Among the entries below, one line contains "Picture size 671" and another contains "The normal of". Transcribe those two lines and every line between them, exactly.

(Items from a data source)
• • •
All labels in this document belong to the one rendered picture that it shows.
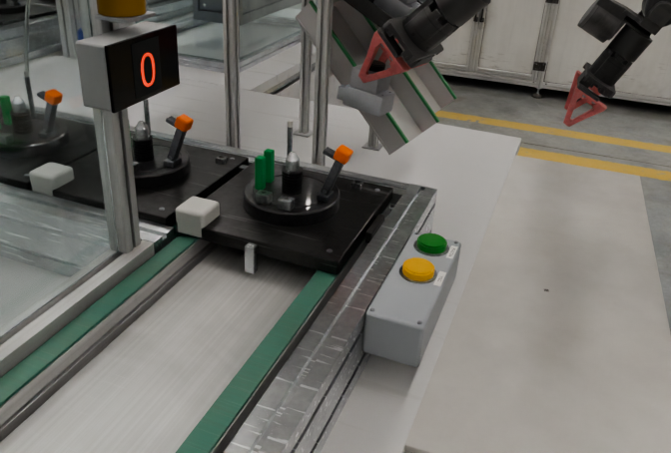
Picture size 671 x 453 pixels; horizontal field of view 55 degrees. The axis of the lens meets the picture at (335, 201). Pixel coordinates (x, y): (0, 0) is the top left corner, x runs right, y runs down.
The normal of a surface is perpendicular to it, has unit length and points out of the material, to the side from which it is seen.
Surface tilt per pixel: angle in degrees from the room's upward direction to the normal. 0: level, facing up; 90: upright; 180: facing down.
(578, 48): 90
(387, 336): 90
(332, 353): 0
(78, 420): 0
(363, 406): 0
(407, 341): 90
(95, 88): 90
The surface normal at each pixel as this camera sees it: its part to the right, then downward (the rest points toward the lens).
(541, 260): 0.05, -0.89
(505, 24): -0.32, 0.42
• • •
## Output of the task:
Picture size 671 x 453 pixels; horizontal field of view 55 degrees. The axis of the lens meets the picture at (335, 201). Pixel coordinates (x, y): (0, 0) is the top left corner, x runs right, y runs down.
The normal of a surface is perpendicular to it, has unit length and points out of the material, to the side from which it is seen.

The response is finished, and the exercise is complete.